The two more lightweight categories of outsourcing--In-Office and Classic--are known to produce consistently solid results. But are expensive and don’t scale well.

Most often, businesses suss out their own middle way. There is a sweet spot for any company, situated in overlapping Venn Diagrams of cost, efficiency, size and accuracy. A hybrid approach blending automation and trusted services is the way work will get done in the future. Innovation in business is no longer synonymous with technology. The barriers to entry have been lowered significantly as the latest and greatest technology is more readily available and affordable than ever. Thus, the human input is in greater need than ever as innovation in business has shifted from technological to innovative business models.

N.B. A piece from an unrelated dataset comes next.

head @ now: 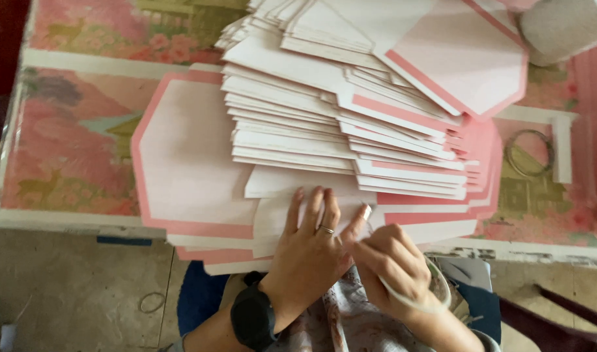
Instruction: The person sits on the floor and applies adhesive tape to the edges of a stack of white paper sheets with pink borders. They use a small metal tool to press the tape down firmly and smooth the edges of the paper.
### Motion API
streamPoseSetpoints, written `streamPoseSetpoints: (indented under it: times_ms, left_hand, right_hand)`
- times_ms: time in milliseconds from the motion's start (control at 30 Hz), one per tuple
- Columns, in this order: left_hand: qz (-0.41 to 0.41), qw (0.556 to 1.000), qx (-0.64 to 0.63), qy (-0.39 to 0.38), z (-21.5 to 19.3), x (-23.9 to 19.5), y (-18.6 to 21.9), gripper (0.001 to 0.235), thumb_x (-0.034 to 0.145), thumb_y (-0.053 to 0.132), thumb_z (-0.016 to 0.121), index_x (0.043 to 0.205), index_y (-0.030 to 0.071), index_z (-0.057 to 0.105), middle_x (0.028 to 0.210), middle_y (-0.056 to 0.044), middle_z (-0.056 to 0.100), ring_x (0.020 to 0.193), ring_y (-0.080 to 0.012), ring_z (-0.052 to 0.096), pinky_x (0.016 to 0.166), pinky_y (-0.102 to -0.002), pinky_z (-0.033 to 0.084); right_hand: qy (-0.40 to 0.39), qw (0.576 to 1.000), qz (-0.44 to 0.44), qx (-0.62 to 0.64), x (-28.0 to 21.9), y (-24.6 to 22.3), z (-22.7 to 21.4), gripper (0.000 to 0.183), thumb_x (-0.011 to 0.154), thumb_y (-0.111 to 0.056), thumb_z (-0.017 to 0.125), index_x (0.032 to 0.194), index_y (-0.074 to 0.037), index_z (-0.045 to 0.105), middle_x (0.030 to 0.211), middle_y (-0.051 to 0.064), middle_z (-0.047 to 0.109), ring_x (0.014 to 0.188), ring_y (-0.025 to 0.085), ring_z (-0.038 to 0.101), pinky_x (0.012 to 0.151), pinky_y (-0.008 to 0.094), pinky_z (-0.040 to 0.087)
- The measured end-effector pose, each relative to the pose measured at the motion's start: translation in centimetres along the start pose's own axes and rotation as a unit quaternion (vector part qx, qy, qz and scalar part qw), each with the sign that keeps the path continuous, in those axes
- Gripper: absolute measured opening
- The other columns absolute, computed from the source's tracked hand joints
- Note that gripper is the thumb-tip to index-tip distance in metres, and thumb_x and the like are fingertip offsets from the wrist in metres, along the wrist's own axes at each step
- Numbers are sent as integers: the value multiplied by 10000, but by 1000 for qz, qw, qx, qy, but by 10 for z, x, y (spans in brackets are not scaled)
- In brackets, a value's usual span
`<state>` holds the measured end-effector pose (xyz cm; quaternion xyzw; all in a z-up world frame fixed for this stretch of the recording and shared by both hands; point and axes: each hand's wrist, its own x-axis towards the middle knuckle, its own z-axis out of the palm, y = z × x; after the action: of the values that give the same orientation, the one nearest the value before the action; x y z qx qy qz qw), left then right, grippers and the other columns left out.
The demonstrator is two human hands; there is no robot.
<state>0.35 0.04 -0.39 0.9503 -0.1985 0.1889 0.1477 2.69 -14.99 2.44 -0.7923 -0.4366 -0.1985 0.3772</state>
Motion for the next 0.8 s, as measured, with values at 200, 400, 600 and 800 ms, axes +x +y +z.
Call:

Internal workforces have been greatly reduced as tech companies compete for the smartest and brightest talent in tech hubs like the Silicon Valley. Creating the greatest product or service depends heavily on your internal team’s ability to focus on their strengths. Engineers should be focusing on building products. Developers should be coding. Sales teams should be selling. Tasks like building and verifying a sales database are required are required, yet a complete waste of time and focus for your internal team. Hence, outsourcing solutions are necessary complete those tasks and achieve operational efficiency. In-Office workforces will continue to shrink, crowdsourcing will be limited by simplicity requirements and outsourcing will become the most important part of the modern workforce as excellence has become cultural, not just “something to shoot for”.